*** Block opens ***

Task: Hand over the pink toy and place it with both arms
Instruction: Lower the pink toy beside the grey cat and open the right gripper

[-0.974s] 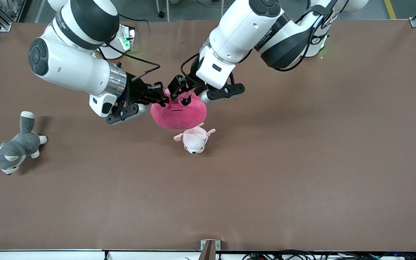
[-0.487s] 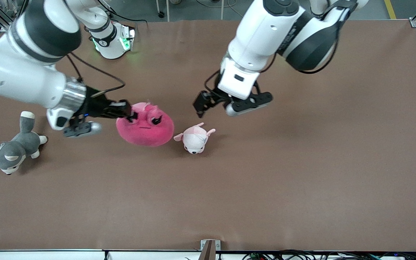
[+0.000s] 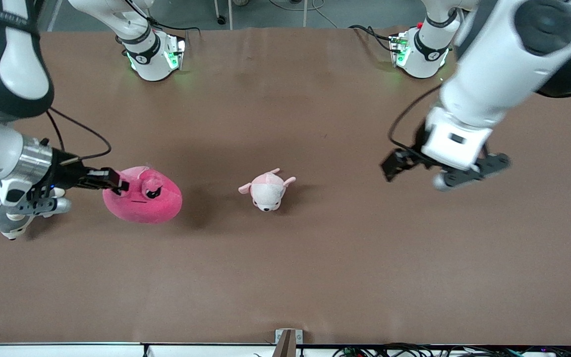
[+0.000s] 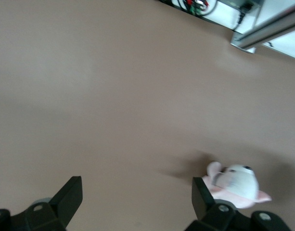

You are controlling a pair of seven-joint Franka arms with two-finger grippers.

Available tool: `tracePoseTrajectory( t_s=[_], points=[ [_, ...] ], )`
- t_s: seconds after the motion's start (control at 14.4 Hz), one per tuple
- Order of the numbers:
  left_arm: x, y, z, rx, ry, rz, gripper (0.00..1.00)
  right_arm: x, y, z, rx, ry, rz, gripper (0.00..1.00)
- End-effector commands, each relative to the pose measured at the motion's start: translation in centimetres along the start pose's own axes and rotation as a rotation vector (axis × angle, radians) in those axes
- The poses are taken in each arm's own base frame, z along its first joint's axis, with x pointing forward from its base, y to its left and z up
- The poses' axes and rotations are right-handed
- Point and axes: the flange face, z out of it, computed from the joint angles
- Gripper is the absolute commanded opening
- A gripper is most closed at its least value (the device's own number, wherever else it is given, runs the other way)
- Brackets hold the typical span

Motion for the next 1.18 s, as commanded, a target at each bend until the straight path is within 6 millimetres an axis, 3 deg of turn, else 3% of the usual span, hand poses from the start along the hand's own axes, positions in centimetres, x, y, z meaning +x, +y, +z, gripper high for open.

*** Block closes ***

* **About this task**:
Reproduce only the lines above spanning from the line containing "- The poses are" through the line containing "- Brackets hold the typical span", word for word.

* **Answer to this exercise**:
- The poses are taken in each arm's own base frame, z along its first joint's axis, with x pointing forward from its base, y to its left and z up
- The poses' axes and rotations are right-handed
- Point and axes: the flange face, z out of it, computed from the joint angles
- Gripper is the absolute commanded opening
- A gripper is most closed at its least value (the device's own number, wherever else it is given, runs the other way)
- Brackets hold the typical span

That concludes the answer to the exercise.